Only the stretch of the listing below that runs from the line with "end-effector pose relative" through the line with "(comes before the" is to be printed, exactly and with both ends.

Content starts

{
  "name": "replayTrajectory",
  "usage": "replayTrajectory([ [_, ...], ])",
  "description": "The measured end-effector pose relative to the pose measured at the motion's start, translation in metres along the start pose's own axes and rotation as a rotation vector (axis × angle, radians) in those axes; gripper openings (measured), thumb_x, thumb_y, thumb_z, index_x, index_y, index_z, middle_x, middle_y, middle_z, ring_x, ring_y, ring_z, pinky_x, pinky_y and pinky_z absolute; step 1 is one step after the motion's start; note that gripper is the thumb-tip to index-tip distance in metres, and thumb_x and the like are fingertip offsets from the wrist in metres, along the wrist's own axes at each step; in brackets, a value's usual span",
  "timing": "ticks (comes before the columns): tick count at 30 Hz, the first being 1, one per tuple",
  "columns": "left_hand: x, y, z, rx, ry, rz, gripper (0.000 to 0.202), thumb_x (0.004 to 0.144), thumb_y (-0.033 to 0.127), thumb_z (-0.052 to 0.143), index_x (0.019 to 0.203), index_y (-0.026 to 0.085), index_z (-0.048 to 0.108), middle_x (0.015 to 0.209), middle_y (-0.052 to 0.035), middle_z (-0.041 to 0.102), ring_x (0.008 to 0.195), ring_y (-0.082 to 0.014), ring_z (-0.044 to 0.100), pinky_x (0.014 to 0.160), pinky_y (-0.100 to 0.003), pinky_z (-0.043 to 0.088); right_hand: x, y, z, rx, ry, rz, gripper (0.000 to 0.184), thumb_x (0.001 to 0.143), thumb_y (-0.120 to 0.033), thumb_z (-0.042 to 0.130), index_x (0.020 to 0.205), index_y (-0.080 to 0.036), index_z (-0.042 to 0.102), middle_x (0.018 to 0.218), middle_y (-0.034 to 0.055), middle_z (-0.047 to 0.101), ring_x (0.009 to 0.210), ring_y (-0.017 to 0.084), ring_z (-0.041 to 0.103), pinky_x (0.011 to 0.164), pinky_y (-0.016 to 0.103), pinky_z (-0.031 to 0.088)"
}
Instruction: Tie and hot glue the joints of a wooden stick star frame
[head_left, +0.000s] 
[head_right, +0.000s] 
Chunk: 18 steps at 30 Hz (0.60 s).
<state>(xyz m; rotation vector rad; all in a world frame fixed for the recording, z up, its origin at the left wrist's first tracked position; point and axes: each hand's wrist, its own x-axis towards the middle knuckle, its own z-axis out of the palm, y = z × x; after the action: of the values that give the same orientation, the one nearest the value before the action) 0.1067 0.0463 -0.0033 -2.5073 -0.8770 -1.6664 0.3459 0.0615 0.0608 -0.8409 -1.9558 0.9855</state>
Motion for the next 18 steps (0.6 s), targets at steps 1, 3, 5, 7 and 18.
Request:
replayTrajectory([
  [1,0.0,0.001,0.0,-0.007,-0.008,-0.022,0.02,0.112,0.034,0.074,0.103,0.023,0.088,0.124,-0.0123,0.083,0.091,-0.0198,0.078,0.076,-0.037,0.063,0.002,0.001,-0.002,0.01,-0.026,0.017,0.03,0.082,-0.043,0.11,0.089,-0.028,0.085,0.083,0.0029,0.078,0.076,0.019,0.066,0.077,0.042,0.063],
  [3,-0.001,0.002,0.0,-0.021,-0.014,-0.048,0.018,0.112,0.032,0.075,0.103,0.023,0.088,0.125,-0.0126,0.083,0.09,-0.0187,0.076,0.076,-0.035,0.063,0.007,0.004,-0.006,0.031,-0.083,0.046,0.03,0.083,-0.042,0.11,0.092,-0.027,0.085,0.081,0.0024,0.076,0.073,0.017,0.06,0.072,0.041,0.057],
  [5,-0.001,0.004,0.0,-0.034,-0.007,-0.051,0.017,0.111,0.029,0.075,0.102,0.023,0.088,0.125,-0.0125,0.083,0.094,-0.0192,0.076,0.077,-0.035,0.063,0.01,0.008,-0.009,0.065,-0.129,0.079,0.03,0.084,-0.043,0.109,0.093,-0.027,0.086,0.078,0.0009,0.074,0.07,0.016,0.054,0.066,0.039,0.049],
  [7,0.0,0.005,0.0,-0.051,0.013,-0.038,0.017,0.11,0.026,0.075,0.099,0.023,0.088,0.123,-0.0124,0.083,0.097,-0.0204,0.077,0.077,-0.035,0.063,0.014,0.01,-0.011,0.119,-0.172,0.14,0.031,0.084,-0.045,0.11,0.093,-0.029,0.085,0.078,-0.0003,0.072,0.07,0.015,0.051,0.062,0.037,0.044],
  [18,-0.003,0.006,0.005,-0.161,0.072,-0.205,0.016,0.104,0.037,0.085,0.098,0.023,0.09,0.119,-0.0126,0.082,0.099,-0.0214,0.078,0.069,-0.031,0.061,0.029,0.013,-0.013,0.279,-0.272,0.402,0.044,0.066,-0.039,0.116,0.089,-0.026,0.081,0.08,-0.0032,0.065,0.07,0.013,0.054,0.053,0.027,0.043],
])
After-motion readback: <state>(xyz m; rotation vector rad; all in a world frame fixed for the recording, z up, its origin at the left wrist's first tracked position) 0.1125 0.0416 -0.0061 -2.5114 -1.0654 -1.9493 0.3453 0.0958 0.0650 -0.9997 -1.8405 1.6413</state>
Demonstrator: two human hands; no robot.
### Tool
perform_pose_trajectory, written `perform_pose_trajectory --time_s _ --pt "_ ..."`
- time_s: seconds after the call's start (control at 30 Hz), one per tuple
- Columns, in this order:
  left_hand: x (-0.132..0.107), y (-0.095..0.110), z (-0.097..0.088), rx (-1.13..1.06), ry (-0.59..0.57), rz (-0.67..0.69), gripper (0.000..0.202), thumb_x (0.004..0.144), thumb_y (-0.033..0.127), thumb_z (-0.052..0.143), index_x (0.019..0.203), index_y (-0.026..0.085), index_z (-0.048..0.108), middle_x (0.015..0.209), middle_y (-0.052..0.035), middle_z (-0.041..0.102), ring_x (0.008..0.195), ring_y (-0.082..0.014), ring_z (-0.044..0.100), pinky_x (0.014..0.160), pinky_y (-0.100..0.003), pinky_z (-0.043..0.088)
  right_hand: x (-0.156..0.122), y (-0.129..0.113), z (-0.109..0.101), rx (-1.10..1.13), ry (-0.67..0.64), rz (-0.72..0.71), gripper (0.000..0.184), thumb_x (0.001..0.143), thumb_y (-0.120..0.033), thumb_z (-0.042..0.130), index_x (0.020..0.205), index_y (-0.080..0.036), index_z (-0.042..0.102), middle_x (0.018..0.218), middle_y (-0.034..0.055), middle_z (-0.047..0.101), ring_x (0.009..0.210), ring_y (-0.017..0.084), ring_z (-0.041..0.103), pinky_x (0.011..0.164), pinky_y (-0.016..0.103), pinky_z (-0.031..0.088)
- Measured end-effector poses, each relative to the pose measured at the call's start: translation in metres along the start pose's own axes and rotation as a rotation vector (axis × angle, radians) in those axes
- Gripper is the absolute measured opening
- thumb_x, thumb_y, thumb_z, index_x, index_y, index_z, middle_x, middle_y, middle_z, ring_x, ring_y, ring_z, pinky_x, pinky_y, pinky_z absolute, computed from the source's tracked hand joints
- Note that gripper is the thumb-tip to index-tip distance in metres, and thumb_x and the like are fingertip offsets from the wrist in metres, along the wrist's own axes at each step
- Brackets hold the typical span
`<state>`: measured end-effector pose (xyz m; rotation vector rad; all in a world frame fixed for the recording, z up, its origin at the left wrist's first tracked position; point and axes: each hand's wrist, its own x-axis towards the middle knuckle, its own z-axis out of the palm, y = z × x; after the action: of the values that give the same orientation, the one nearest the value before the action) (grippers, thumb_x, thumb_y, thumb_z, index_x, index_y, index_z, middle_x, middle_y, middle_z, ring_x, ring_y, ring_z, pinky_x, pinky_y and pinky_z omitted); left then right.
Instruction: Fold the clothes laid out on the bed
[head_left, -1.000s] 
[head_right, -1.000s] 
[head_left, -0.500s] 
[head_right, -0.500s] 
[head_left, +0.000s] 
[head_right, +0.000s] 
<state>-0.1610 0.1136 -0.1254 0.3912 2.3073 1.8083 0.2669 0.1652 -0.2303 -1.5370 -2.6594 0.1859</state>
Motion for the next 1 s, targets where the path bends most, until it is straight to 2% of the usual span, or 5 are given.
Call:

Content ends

• **Response to the task**
  "description": "The measured end-effector pose relative to the pose measured at the motion's start, translation in metres along the start pose's own axes and rotation as a rotation vector (axis × angle, radians) in those axes; gripper openings (measured), thumb_x, thumb_y, thumb_z, index_x, index_y, index_z, middle_x, middle_y, middle_z, ring_x, ring_y, ring_z, pinky_x, pinky_y and pinky_z absolute; step 1 is one step after the motion's start; note that gripper is the thumb-tip to index-tip distance in metres, and thumb_x and the like are fingertip offsets from the wrist in metres, along the wrist's own axes at each step; in brackets, a value's usual span",
  "timing": "ticks (comes before the columns): tick count at 30 Hz, the first being 1, one per tuple",

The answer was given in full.